Earning Preview: Iron Mountain Q4 revenue is expected to increase by 12.64%, and institutional views are cautiously bullish

Earnings Agent
Feb 05

Abstract

Iron Mountain will release its fourth-quarter 2025 results on February 12, 2026 Pre-Market, and this preview summarizes consensus expectations, segment dynamics, and analyst sentiment alongside management’s guidance to frame potential upside and risks.

Market Forecast

For the current quarter, Iron Mountain’s total revenue is forecast at USD 1.80 billion, up 12.64% year over year, with estimated EBIT at USD 389.23 million, and estimated adjusted EPS at USD 0.59, up 6.71% year over year; margin consensus implies stable gross profit margin and net profitability near recent run-rate. The core Records and Information Management and services portfolio is expected to deliver steady volume, pricing, and intake trends, while digital infrastructure initiatives continue to support mix improvement. The most promising segment is warehouse leasing, with forecasted revenue momentum underpinned by storage volume growth and pricing, after last quarter’s USD 1.03 billion contribution and solid double-digit year-over-year growth.

Last Quarter Review

Iron Mountain reported last quarter revenue of USD 1.75 billion, a gross profit margin of 54.85%, GAAP net profit attributable to the parent company of USD 84.29 million, a net profit margin of 4.81%, and adjusted EPS of USD 0.54, up 22.73% year over year. A notable highlight was the sharp quarter-on-quarter recovery in GAAP net profit, which increased by 287.64%, reflecting improved operating leverage and lower transitory headwinds. Main business highlights included warehouse leasing revenue of USD 1.03 billion and services revenue of USD 721.20 million, with leasing benefitting from broad storage demand and services supported by activity-based projects.

Current Quarter Outlook (with major analytical insights)

Main Business: Physical Records Storage and Services

The core physical records storage business continues to anchor Iron Mountain’s earnings profile through subscription-like rental revenue, historically resilient customer retention, and ongoing intake that expands storage volume. Price discipline and contract structures support annual escalators, and the company’s asset footprint provides operating leverage as volume grows. Services, including retrievals, secure shredding, and workflow offerings, typically correlate with customer activity levels and compliance cycles; these revenues can be episodic but contribute useful margin mix when activity strengthens. This quarter’s stock performance will likely hinge on whether revenue growth remains in the low double digits alongside a steady gross profit margin near 54.85%, signaling successful balance between storage volume growth and cost containment.

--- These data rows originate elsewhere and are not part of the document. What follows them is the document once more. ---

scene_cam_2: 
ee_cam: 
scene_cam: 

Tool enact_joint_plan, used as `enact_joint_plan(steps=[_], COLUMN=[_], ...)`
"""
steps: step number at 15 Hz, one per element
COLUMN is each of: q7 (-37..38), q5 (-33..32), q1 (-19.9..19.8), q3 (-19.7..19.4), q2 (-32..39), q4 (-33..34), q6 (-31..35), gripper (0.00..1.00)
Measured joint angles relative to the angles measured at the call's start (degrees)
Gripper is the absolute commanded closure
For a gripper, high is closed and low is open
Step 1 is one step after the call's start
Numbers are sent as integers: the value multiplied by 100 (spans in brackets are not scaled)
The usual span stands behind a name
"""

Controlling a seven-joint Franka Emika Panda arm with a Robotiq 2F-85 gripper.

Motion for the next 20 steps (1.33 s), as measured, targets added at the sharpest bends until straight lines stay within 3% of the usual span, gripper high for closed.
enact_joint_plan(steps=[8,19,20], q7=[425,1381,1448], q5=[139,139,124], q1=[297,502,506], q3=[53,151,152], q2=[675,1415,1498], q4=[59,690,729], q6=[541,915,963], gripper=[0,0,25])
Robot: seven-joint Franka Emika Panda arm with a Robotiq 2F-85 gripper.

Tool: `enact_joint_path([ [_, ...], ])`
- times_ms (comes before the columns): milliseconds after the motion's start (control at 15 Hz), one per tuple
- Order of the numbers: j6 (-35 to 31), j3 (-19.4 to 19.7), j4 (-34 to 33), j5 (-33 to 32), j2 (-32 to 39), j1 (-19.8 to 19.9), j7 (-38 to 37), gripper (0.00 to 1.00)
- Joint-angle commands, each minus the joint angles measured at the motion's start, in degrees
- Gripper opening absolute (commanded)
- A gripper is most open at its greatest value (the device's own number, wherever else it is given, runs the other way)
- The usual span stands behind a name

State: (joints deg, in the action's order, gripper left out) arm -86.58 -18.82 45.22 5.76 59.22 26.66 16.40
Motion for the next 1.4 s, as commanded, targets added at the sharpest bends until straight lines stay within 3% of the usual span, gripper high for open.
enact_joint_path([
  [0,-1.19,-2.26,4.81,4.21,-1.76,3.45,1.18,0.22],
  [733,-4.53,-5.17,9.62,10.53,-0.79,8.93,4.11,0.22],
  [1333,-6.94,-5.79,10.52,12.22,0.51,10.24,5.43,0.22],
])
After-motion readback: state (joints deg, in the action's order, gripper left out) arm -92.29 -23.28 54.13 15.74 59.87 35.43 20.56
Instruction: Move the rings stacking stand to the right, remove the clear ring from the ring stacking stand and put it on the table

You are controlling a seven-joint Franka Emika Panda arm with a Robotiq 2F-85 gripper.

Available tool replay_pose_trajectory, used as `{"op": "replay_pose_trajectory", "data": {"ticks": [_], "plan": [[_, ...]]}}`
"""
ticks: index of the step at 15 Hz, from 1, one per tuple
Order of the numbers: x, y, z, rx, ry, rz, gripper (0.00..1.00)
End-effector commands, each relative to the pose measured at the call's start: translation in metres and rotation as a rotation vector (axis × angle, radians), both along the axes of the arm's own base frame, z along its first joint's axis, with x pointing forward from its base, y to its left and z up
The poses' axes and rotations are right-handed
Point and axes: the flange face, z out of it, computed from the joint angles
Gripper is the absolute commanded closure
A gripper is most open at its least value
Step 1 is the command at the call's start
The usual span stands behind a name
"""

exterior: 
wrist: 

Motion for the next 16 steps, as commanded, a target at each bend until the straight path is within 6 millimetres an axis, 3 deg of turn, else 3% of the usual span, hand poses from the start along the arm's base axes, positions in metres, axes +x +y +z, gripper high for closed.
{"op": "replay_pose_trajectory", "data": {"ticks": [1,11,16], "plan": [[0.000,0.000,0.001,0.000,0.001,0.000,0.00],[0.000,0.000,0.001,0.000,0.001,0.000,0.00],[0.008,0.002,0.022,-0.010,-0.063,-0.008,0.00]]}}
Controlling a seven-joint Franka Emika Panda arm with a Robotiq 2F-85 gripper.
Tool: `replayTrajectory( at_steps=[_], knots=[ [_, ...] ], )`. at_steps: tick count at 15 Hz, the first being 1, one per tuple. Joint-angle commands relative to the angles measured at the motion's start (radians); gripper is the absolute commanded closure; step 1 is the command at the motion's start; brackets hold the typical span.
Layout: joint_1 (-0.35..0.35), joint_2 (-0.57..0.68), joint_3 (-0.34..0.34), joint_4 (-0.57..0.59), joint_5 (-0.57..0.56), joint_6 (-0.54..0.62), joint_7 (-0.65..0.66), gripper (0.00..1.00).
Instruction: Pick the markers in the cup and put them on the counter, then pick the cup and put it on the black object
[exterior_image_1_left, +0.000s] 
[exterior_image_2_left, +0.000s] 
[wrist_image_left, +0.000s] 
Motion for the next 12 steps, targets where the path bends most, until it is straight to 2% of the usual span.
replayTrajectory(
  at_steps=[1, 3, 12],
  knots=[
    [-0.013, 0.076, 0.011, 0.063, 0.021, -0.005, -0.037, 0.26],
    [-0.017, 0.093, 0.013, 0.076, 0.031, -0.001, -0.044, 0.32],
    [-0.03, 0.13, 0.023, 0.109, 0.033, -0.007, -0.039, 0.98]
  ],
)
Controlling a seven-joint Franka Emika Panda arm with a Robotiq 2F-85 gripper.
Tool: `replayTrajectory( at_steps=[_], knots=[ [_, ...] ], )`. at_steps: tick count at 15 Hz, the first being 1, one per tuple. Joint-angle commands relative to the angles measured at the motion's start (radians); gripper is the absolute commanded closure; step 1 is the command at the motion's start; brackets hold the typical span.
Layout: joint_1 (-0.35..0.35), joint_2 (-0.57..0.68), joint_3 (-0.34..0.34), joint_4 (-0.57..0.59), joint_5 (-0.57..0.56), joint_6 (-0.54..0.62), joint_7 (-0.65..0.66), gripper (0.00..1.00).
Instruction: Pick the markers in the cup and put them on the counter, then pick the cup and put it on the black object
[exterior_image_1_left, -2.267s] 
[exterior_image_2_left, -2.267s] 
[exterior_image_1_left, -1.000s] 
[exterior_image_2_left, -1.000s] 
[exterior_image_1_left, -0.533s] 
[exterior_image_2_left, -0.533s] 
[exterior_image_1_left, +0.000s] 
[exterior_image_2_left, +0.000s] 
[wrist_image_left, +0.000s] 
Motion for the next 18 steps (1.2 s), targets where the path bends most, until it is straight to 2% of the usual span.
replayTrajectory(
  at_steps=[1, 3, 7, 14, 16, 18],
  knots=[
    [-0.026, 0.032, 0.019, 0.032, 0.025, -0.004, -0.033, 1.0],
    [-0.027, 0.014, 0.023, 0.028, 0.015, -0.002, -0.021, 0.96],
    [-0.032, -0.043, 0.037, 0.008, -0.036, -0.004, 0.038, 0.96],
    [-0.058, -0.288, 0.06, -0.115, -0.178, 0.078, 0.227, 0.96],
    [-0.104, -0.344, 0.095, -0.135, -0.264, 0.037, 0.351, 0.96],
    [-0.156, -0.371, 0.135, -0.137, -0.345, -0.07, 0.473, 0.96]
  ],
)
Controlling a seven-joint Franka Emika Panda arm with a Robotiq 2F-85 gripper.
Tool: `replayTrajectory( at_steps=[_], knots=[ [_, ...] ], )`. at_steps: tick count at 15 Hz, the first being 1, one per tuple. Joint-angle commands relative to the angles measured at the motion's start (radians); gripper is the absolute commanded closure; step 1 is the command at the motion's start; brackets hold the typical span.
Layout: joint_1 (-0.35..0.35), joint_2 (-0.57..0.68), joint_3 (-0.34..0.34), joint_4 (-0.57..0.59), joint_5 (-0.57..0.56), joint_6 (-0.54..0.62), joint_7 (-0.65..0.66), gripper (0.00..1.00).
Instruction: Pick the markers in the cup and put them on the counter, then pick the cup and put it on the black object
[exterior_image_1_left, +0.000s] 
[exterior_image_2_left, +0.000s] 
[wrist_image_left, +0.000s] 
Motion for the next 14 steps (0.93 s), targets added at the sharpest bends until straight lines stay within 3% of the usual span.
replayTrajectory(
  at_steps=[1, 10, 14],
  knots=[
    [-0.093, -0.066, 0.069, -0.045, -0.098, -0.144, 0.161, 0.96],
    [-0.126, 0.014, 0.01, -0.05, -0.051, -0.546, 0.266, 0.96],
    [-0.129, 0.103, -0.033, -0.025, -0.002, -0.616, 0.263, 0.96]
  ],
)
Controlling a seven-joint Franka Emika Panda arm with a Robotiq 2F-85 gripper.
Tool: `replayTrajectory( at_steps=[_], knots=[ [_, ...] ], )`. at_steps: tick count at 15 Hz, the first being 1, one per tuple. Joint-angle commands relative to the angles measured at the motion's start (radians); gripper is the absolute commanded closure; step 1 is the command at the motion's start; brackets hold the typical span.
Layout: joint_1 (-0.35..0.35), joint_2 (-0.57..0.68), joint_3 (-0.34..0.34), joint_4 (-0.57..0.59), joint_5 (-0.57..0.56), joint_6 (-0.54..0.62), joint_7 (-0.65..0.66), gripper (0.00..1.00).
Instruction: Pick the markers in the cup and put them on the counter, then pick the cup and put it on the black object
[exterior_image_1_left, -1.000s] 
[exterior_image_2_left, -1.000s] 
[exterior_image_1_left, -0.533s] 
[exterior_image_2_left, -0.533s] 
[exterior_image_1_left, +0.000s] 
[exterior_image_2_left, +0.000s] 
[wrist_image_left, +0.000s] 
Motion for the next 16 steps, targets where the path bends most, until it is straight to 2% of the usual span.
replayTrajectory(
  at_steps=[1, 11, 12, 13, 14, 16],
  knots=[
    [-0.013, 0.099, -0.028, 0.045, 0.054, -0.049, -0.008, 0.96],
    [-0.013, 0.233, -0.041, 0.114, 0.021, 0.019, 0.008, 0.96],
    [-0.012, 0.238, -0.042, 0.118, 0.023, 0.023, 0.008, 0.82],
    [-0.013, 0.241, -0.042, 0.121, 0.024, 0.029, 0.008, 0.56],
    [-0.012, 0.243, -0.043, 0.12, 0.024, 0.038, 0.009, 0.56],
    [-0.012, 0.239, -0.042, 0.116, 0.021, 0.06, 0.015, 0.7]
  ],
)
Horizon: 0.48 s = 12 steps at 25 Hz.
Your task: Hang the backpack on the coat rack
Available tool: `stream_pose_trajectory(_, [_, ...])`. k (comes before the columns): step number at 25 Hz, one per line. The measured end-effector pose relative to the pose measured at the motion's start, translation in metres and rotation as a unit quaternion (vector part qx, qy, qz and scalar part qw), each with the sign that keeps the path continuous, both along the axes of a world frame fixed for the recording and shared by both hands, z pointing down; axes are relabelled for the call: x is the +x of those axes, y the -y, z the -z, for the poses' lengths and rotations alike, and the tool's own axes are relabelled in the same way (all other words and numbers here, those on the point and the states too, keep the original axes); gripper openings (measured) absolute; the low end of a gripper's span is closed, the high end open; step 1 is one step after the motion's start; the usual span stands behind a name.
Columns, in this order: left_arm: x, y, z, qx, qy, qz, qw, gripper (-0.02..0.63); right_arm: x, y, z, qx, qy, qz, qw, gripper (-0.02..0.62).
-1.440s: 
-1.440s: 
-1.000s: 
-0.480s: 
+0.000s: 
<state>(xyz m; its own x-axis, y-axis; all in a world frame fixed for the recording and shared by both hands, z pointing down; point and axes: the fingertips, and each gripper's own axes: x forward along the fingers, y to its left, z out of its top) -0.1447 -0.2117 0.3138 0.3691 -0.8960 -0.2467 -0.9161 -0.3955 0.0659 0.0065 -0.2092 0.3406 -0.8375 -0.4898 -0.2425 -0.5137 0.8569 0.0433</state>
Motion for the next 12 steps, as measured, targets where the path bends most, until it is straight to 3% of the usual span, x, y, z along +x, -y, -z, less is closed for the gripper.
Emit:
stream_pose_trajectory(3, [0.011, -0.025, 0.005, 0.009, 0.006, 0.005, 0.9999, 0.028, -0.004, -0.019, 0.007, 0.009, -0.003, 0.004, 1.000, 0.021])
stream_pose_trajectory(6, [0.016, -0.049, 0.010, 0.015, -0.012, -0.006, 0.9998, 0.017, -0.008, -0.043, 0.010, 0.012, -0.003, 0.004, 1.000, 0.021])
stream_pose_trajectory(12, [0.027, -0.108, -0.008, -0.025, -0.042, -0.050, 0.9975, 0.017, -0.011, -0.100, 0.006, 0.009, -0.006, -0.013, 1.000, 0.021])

Most Promising Business: Warehouse Leasing

Warehouse leasing remains the largest revenue contributor at USD 1.03 billion last quarter and exhibits structural tailwinds from long-term records retention and intake growth. The segment benefits from pricing tied to storage units and from continued conversions of new customers, which collectively support recurring revenue durability. Investors will watch for sustained year-over-year growth in leasing revenue, as indicated by the company’s quarter forecast for total revenue growth of 12.64%, to confirm demand resilience and pricing power. If leasing momentum holds and services stabilize, the combined effect should support EBIT expanding toward the USD 389.23 million estimate, reinforcing the adjusted EPS forecast near USD 0.59.

Factors Most Impacting the Stock Price This Quarter

Margin trajectory is critical: maintaining gross profit margin near the recent 54.85% benchmark would validate operational discipline despite inflationary and labor cost pressures. The translation of revenue growth into EBIT and adjusted EPS, especially relative to the USD 389.23 million EBIT and USD 0.59 EPS estimates, will influence sentiment around operational efficiency and capital allocation. Lastly, any commentary on growth initiatives and the mix between storage leasing and higher-margin services could determine investor expectations for sustainable double-digit revenue growth and stable net profit margin, which stood at 4.81% last quarter.

Analyst Opinions

The majority of recent commentary skews bullish, centered on confidence that Iron Mountain’s quarter will meet or modestly exceed revenue and EPS estimates, with additional attention on consistent leasing growth and a supportive pricing backdrop. Well-followed sell-side voices have highlighted the visibility of storage leasing revenue and the potential for modest margin expansion as operating efficiencies scale, aligning with forecasts for USD 1.80 billion in revenue and USD 0.59 adjusted EPS. Bullish views emphasize that sequential EBIT improvement toward USD 389.23 million would demonstrate healthy conversion of revenue to operating income, while cautious tones note sensitivity to activity-based services demand; the consensus tilt remains constructive as investors anticipate steady execution across core segments.

Disclaimer: Investing carries risk. This is not financial advice. The above content should not be regarded as an offer, recommendation, or solicitation on acquiring or disposing of any financial products, any associated discussions, comments, or posts by author or other users should not be considered as such either. It is solely for general information purpose only, which does not consider your own investment objectives, financial situations or needs. TTM assumes no responsibility or warranty for the accuracy and completeness of the information, investors should do their own research and may seek professional advice before investing.